DATASET EXCERPTS below:
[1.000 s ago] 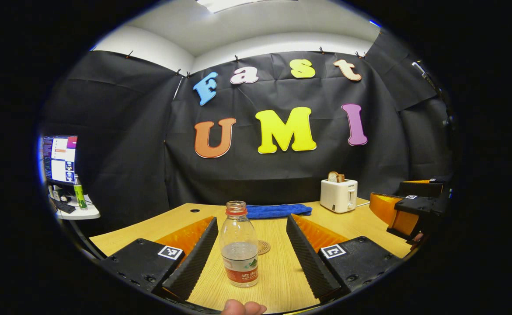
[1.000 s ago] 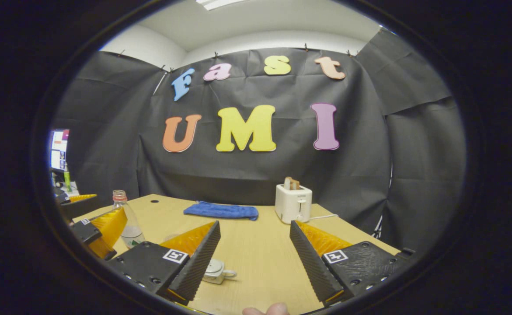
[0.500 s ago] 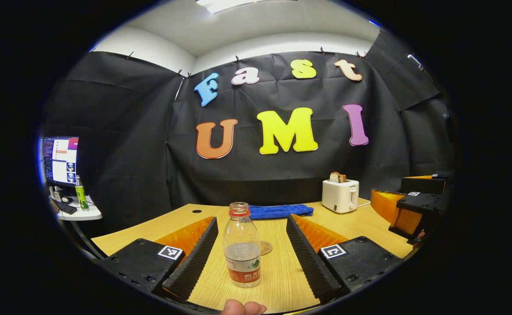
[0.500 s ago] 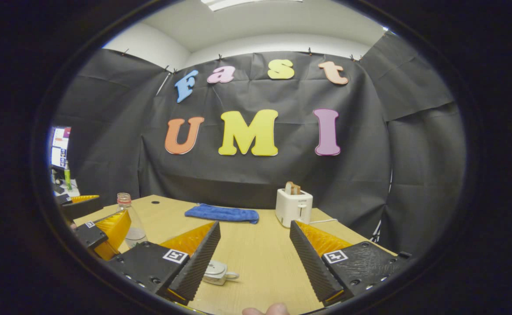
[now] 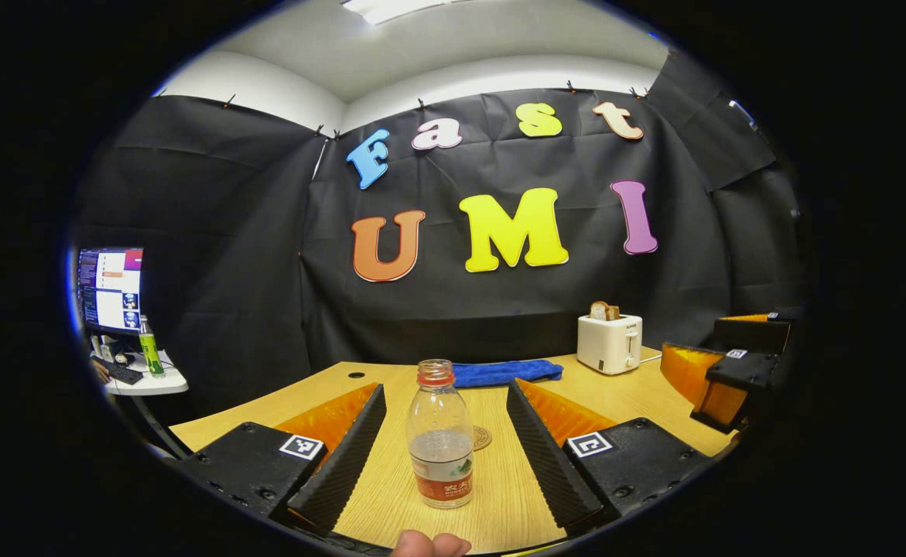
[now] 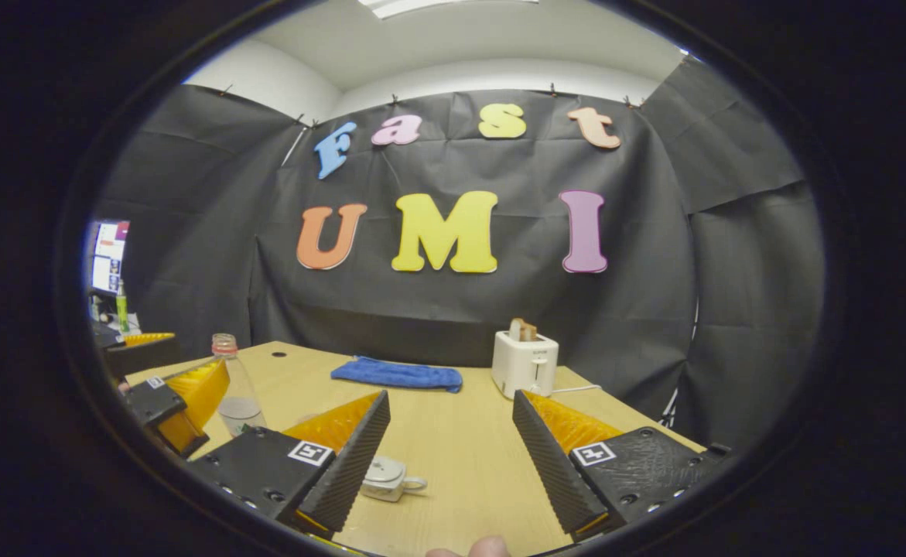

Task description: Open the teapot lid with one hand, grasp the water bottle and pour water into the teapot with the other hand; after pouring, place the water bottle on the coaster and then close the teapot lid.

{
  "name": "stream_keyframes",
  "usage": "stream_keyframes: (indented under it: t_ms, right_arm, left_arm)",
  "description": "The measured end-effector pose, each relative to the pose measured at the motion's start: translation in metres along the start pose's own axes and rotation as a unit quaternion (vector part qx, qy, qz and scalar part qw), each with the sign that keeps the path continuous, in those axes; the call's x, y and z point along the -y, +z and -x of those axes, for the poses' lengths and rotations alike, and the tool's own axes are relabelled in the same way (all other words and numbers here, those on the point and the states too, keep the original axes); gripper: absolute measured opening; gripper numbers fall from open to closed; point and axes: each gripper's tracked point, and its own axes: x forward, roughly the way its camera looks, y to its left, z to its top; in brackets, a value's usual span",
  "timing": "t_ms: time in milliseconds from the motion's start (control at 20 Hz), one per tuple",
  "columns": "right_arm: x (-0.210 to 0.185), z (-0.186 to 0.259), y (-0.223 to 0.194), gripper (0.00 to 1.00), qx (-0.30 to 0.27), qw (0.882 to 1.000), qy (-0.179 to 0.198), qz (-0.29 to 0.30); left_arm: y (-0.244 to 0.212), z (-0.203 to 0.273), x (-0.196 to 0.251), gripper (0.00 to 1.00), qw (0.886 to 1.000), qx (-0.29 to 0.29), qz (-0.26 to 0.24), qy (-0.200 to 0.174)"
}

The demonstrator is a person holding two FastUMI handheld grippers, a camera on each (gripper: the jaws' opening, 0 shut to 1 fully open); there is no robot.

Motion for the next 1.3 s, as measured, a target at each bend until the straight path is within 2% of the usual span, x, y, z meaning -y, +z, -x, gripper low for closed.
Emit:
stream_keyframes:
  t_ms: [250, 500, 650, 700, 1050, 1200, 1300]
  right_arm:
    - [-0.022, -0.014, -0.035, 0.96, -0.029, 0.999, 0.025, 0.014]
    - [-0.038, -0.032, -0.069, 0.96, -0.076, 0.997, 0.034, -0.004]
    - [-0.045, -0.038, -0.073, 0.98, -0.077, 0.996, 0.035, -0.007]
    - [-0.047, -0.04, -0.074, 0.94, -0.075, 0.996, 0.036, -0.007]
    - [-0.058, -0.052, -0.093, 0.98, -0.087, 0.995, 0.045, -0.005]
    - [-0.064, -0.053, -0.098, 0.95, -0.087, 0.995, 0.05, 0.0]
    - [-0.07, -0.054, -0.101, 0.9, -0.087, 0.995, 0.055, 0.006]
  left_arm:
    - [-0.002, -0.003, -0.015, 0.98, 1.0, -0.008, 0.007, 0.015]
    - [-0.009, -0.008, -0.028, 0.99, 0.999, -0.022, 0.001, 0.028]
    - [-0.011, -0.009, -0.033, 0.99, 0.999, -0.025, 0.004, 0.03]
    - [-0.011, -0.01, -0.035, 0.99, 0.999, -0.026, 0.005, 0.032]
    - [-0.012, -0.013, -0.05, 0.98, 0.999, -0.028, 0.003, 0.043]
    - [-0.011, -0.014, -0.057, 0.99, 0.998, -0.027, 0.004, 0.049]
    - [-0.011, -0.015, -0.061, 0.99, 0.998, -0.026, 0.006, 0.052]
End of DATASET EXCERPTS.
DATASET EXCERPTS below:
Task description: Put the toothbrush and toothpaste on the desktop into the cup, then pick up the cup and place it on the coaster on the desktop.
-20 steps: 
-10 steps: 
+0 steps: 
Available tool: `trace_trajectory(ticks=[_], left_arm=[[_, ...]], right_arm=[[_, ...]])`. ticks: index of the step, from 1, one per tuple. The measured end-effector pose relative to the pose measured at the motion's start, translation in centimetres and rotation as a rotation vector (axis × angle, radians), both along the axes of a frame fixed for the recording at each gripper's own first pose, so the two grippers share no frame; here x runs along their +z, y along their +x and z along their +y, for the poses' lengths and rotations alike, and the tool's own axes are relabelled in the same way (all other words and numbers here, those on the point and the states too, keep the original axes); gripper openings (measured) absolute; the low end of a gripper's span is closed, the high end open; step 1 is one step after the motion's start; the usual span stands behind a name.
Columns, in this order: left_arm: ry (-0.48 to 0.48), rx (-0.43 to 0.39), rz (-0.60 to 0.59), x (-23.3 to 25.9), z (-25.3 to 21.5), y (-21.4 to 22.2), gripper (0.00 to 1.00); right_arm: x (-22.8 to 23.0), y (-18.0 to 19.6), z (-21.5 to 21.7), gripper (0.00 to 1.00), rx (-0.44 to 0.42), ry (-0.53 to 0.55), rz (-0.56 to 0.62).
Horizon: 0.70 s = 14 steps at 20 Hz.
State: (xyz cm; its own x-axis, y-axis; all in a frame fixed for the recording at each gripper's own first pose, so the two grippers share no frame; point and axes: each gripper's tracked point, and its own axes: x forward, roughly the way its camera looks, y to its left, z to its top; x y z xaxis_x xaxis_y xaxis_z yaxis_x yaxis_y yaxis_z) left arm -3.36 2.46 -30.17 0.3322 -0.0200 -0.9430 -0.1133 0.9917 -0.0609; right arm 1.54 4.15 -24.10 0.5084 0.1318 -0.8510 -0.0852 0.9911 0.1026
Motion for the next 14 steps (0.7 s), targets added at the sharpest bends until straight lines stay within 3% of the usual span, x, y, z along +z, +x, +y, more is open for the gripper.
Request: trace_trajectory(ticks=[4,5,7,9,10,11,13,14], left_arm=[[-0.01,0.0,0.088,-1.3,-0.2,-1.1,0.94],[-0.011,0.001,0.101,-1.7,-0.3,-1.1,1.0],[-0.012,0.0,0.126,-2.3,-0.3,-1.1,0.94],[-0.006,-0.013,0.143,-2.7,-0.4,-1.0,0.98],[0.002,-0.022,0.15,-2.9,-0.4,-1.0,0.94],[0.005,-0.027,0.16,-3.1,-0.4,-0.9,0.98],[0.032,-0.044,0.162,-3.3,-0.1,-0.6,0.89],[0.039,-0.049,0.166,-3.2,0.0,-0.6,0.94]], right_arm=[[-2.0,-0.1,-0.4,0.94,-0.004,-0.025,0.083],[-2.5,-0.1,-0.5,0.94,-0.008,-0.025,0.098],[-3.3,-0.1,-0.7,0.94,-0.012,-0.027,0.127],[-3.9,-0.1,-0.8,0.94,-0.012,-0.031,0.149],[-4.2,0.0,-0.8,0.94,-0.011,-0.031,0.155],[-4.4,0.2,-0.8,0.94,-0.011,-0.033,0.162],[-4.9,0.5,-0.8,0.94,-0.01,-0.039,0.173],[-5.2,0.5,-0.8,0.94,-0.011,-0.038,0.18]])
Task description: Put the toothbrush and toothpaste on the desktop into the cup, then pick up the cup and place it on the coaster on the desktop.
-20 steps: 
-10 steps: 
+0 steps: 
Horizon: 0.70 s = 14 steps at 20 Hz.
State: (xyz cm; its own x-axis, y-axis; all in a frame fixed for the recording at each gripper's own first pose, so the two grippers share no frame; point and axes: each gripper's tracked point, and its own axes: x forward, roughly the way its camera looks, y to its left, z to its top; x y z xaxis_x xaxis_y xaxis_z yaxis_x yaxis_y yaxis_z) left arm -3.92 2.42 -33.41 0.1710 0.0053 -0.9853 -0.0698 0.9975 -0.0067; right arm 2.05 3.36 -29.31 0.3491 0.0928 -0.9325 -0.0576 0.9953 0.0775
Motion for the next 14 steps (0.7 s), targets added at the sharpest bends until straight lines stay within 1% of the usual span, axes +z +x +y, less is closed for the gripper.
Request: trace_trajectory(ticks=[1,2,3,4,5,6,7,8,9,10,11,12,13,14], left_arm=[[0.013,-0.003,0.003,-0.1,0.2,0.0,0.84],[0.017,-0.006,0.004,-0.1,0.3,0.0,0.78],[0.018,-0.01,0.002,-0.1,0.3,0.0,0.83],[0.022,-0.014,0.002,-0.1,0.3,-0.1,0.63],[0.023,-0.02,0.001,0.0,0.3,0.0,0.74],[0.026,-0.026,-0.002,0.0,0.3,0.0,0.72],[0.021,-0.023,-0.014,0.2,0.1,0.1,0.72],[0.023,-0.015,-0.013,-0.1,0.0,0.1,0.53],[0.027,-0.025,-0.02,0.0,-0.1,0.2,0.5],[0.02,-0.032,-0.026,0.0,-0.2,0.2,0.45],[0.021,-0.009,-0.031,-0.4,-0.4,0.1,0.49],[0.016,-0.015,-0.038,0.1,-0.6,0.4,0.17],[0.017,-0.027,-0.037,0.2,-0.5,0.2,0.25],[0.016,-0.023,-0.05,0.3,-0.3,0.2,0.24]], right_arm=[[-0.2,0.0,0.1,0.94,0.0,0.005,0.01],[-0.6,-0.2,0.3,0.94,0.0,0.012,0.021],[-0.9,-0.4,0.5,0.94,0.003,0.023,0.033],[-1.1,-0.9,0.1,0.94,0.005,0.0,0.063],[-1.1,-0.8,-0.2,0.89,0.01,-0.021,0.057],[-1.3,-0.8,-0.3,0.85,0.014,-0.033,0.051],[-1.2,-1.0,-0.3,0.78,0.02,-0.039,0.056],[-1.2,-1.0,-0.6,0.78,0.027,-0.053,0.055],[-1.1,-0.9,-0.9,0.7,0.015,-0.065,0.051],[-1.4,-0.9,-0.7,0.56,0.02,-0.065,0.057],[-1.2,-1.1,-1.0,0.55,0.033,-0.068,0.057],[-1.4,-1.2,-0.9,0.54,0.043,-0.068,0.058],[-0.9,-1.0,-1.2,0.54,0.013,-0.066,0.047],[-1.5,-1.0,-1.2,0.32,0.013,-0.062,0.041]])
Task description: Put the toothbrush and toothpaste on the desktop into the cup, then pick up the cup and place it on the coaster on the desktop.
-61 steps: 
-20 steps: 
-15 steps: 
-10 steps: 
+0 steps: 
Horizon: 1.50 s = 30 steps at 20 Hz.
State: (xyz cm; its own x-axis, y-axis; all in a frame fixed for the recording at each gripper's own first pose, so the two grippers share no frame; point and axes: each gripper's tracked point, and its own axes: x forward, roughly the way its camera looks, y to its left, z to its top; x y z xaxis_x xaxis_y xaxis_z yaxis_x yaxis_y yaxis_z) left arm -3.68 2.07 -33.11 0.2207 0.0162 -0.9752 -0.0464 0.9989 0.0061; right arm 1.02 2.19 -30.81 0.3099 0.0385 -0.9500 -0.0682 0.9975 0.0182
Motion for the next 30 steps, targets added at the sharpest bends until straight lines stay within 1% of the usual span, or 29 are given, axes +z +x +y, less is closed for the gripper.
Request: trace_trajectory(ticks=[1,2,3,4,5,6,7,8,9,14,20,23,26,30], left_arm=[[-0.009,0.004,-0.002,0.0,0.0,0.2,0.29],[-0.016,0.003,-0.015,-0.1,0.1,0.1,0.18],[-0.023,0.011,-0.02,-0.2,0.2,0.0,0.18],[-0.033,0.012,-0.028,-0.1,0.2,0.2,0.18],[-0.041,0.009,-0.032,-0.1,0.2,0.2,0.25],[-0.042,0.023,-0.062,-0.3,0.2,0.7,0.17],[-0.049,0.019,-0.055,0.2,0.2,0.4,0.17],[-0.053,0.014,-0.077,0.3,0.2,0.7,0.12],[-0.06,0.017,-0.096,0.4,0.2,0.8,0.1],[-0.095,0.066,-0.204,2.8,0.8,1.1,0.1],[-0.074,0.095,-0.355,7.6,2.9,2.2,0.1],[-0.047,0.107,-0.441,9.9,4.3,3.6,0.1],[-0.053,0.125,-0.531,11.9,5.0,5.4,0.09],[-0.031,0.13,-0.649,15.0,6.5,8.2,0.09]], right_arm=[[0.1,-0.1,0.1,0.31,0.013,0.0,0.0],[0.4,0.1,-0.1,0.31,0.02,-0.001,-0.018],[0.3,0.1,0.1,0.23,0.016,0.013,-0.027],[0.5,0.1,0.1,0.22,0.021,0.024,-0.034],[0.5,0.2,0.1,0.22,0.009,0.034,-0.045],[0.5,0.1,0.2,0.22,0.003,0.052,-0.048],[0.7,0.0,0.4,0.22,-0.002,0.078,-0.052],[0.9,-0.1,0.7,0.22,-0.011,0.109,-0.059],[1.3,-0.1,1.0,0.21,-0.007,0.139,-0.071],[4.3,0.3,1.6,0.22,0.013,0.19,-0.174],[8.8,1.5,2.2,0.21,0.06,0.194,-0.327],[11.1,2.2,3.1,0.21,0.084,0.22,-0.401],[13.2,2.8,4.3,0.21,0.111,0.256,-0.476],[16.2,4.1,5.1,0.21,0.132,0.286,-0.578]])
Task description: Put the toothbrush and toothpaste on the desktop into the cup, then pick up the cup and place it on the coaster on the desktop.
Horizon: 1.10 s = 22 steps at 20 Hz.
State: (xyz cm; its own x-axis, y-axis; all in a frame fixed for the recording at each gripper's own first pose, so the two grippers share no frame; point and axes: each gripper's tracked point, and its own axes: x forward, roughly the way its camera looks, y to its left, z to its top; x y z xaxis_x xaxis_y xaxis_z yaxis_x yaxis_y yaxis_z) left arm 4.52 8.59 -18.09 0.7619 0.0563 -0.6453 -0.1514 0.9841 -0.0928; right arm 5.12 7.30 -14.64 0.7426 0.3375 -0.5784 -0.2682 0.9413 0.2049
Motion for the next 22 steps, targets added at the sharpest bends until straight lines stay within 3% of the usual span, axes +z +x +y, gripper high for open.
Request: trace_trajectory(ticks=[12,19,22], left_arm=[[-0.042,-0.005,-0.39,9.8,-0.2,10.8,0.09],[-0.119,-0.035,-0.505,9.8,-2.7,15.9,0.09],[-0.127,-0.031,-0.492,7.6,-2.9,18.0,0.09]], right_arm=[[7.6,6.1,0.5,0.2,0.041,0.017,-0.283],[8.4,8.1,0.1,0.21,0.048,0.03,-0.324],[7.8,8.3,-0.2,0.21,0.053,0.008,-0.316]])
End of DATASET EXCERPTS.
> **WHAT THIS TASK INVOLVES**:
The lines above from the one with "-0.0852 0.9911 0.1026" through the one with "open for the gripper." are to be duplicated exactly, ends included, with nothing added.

> **ANSWER TO THIS EXERCISE**:
State: (xyz cm; its own x-axis, y-axis; all in a frame fixed for the recording at each gripper's own first pose, so the two grippers share no frame; point and axes: each gripper's tracked point, and its own axes: x forward, roughly the way its camera looks, y to its left, z to its top; x y z xaxis_x xaxis_y xaxis_z yaxis_x yaxis_y yaxis_z) left arm -3.36 2.46 -30.17 0.3322 -0.0200 -0.9430 -0.1133 0.9917 -0.0609; right arm 1.54 4.15 -24.10 0.5084 0.1318 -0.8510 -0.0852 0.9911 0.1026
Motion for the next 14 steps (0.7 s), targets added at the sharpest bends until straight lines stay within 3% of the usual span, x, y, z along +z, +x, +y, more is open for the gripper.

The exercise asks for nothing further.